On arrival in England, Cecil spent three weeks in depot at Perham Downs before proceeding overseas to France through Folkestone on 14 Apr 1917 where he was initially posted to the 1st Anzac Entrenching Battalion. On 17 May 1917 Cecil was attached to the 2nd Tunneling Company, and formally taken on strength on 4 Aug 1917. He had a spell in hospital from 8 - 16 Sep 1917 with a bout of influenza. On 19 Jan 1918 Cecil was granted a furlough to England, rejoining his unit on 14 Feb 1918. Cecil was wounded in action with gas on 21 Mar 1918 (described as severe). Seen by the 58th Field Ambulance, and transferred to the 24th General Hospital in Étaples on 21 Mar 1918.
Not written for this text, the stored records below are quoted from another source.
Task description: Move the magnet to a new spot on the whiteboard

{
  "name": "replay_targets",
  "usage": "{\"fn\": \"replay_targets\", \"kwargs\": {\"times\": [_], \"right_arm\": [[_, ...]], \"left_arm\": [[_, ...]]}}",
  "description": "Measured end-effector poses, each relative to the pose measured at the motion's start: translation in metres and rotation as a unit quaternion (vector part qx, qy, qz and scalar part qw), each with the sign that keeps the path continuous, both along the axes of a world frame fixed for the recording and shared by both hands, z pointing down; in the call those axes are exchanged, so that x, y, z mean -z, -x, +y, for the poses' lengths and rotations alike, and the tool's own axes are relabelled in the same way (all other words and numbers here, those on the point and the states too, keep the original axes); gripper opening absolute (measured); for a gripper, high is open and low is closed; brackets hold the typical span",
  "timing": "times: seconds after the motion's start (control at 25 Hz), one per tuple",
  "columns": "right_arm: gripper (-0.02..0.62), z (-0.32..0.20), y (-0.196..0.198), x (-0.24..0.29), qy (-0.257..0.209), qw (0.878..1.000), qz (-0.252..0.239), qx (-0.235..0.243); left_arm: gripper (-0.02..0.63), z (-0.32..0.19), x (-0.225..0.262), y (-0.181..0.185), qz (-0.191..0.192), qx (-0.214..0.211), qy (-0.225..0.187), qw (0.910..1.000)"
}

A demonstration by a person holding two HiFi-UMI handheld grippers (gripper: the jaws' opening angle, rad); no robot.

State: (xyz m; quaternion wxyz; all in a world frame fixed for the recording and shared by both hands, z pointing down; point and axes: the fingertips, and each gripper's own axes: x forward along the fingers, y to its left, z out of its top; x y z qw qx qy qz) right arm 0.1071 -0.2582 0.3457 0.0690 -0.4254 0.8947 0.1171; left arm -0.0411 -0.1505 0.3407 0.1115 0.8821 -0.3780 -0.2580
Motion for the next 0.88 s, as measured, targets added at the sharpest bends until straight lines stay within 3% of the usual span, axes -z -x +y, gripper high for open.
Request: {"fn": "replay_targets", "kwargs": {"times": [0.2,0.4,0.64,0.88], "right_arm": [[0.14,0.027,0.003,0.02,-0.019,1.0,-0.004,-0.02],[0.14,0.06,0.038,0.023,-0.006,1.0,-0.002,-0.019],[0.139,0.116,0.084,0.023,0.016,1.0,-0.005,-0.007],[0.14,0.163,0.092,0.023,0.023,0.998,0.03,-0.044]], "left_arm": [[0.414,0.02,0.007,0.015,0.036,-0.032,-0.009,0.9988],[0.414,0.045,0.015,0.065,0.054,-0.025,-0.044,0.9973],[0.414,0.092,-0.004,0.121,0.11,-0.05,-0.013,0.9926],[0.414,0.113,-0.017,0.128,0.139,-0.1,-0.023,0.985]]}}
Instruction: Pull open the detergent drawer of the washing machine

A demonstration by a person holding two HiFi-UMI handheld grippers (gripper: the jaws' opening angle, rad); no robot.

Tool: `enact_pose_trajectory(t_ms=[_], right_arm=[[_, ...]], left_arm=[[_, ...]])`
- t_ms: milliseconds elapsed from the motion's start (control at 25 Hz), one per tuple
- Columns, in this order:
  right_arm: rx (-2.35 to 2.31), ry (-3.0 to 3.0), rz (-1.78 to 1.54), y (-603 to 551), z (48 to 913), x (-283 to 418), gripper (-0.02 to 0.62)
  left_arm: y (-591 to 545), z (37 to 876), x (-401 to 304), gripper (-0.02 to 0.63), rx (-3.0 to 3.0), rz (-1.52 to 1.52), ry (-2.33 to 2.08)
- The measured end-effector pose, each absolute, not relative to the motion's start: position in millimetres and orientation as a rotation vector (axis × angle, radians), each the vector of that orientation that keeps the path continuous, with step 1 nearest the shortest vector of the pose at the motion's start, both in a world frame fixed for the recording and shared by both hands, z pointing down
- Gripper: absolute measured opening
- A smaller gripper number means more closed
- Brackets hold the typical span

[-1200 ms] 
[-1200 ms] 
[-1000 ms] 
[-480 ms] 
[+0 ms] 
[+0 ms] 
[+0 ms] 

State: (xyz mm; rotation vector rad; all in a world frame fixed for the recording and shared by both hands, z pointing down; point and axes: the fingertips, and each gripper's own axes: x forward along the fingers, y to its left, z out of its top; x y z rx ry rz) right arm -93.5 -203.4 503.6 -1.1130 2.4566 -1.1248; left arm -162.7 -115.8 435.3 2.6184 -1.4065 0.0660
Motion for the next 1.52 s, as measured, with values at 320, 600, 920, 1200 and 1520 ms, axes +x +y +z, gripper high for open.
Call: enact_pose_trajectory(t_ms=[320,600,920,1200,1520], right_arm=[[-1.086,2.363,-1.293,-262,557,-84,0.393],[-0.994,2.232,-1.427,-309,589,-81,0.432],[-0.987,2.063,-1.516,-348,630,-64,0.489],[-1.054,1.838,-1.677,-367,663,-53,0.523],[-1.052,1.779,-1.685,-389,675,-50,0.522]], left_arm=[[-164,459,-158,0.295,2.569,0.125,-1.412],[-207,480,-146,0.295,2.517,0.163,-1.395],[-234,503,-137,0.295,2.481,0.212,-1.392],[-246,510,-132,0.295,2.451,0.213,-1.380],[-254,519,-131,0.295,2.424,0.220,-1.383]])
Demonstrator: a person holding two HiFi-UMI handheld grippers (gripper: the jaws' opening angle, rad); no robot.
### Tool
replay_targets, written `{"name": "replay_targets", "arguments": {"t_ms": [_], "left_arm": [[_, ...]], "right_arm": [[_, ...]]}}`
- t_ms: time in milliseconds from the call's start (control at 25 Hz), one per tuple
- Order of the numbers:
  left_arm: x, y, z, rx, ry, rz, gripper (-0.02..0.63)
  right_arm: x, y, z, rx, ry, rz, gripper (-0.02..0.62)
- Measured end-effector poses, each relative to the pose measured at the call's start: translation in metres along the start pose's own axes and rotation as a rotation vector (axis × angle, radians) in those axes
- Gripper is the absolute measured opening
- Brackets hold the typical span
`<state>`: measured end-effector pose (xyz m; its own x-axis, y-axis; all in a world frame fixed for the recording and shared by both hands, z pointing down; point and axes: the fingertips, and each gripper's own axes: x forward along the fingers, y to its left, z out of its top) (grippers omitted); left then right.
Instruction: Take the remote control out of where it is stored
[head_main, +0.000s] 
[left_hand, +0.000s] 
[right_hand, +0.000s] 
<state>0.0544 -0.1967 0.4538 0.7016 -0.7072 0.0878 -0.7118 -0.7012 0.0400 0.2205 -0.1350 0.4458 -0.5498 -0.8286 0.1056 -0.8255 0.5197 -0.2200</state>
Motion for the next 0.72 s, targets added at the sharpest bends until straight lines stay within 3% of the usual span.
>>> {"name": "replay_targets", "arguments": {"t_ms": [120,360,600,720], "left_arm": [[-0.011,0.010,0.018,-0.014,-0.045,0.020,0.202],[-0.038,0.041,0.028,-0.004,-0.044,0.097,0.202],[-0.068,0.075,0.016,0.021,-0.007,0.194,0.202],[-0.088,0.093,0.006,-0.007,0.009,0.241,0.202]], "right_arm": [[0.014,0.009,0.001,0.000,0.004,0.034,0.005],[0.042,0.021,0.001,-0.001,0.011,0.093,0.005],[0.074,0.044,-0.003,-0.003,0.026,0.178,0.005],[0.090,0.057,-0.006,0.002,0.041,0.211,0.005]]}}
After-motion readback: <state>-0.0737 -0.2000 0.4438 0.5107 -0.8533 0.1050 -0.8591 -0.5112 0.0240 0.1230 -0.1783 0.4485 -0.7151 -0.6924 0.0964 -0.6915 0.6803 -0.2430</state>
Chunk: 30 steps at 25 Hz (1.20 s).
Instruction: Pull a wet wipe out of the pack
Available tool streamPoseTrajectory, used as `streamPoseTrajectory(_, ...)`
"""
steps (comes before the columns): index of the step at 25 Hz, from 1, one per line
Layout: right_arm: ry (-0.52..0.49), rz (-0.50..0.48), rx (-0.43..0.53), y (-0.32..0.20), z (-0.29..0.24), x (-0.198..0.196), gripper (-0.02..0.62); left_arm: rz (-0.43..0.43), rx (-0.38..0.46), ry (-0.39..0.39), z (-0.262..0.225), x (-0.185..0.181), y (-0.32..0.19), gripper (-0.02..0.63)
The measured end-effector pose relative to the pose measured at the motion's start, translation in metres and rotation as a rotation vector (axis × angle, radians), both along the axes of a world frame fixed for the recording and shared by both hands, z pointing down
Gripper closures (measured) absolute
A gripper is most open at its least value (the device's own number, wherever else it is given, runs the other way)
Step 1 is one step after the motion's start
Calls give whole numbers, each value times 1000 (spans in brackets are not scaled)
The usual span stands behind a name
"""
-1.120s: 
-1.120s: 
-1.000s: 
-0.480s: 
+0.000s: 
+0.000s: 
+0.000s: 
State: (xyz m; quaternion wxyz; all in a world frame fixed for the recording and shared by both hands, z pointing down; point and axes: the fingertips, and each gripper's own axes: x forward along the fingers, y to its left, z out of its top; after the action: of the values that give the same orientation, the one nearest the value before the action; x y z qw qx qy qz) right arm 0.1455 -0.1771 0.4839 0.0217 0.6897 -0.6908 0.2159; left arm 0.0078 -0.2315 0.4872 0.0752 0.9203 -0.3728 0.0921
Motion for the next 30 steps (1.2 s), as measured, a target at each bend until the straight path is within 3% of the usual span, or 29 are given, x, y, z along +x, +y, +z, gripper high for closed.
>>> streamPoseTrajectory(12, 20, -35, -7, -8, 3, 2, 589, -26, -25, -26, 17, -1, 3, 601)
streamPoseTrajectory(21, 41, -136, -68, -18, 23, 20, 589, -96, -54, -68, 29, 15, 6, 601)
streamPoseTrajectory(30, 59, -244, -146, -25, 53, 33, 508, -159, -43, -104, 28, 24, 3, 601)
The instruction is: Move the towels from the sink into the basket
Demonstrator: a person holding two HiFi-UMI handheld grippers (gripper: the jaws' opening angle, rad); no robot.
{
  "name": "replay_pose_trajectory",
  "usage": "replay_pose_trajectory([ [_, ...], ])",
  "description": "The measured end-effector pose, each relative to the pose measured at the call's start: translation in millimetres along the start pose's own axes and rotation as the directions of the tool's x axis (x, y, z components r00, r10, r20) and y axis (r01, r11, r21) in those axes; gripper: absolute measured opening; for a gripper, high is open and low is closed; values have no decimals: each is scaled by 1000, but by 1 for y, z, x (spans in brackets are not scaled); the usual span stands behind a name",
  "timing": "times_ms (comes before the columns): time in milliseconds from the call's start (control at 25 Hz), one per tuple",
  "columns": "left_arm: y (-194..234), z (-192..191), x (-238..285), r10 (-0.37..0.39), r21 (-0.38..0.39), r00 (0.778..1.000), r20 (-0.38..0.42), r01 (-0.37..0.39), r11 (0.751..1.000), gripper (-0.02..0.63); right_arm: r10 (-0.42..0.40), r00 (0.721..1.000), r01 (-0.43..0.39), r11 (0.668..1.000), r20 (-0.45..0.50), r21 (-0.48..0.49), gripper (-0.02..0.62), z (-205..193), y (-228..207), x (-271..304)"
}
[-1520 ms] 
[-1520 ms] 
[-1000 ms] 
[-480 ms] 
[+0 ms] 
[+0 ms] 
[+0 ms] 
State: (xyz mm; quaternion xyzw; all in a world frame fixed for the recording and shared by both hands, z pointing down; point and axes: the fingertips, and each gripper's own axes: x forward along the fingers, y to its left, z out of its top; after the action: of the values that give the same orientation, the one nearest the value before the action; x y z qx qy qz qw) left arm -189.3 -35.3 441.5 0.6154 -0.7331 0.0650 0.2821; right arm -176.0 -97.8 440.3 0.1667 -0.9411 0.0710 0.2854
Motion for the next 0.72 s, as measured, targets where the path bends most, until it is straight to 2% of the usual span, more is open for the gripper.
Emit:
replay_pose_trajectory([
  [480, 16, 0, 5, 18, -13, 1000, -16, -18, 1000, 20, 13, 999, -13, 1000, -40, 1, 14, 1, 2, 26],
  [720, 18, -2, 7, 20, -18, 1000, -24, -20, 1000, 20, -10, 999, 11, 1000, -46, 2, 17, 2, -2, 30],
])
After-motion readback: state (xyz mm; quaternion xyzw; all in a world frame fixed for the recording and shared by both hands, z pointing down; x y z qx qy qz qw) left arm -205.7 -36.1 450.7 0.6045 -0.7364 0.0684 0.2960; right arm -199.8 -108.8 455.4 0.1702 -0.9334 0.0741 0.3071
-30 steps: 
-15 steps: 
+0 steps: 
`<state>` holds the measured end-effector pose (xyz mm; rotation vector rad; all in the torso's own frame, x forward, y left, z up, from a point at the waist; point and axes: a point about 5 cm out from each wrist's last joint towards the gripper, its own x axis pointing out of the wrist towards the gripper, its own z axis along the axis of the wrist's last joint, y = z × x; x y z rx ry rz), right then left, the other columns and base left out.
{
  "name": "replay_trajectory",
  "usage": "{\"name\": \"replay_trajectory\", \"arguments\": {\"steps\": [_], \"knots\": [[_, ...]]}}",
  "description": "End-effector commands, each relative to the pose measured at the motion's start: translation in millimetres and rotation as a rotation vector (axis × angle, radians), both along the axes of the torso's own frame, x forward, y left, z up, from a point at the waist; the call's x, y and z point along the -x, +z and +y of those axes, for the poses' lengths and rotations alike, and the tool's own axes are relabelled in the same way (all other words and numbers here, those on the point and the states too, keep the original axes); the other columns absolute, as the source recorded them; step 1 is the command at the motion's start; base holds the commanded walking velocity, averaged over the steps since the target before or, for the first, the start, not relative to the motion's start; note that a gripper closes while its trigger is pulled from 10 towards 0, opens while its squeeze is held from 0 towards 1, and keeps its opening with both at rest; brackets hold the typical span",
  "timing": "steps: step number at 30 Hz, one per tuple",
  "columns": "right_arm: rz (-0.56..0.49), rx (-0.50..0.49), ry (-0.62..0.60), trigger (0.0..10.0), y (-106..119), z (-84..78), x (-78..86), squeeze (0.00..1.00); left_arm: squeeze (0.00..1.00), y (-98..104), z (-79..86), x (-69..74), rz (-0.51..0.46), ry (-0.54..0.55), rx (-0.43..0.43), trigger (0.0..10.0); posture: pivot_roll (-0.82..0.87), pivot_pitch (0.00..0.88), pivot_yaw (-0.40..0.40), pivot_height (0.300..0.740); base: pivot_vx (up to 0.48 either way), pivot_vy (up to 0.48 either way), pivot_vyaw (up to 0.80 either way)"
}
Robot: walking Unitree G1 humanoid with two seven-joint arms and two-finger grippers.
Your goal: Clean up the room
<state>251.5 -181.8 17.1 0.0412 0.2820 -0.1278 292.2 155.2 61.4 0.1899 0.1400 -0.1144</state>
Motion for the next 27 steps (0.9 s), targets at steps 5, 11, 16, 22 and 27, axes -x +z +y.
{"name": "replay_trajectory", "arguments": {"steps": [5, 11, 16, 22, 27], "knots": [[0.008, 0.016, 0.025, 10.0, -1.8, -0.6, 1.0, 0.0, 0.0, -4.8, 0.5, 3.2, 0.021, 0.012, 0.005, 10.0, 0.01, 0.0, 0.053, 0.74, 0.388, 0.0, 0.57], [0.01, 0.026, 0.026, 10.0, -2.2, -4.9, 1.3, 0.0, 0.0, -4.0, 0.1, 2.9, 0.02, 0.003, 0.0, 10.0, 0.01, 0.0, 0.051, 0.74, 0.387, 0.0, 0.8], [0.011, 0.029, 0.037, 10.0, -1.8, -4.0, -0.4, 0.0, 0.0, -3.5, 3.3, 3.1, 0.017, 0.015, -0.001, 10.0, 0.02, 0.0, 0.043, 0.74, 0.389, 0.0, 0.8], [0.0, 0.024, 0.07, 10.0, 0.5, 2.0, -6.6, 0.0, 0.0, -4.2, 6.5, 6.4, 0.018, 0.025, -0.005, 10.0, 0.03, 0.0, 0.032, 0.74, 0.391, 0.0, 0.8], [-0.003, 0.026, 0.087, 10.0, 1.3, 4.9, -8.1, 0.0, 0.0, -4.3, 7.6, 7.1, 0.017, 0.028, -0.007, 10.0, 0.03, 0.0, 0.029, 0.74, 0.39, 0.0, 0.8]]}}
On 31 Mar 1918 Cecil was evacuated to England aboard HS Jan Breydel, where on arrival he was placed in the Woking Military Hospital, Surrey on 1 Apr 1918. On 24 Apr 1918 he was released to the 1st Australian Auxiliary Hospital in Harefield. He remained with them until he was released to No.3 Command Depot at Hurdcott on 18 Jun 1918. Two days later he had a bout of influenza and was placed in the Brigade Hospital. On 17 Oct 1918 he was well enough to be sent to the Overseas Training Brigade at Longbridge Deverill and on 22 Nov 1918 he re-entered France via Southampton, but it was not until 6 Dec 1918 that he rejoined his unit, remaining with them until he was sent back to England on 16 May 1919 to return to Australia where he was discharged by the 5th Military District on 6 Dec 1919.

Post War

During 1923 Cecil married May McCall in Perth. During 1924 a son, James Archibald was born at Kellerberrin. James served as a Driver in the 124th General Transport Company during ww2.

Electoral Roll entries: 1921 - 1925 c/- P Cross William street, East Cannington; 1943 at 17 Salisbury street, Maylands, no occupation; 1954 at 2 Wilkins street, Bellevue, no occupation; 1958 - 1968 with May at 15 Stanley street, Belmont, labourer.


Had previous enlistment from 18 Jul 1916 until 22 Sep 1916 when he was discharged as permanently unfit. 8th Australian General Hospital assessed him on 29 Aug 1916 and found that he had had a painful back for some time, especially lying down. Feels fine when moving around. Released him on 11 Sep 1916.

A month later he was accepted as fit, although the preliminary medical on 10 Oct 1916 indicated he was doubtful due to a weak back.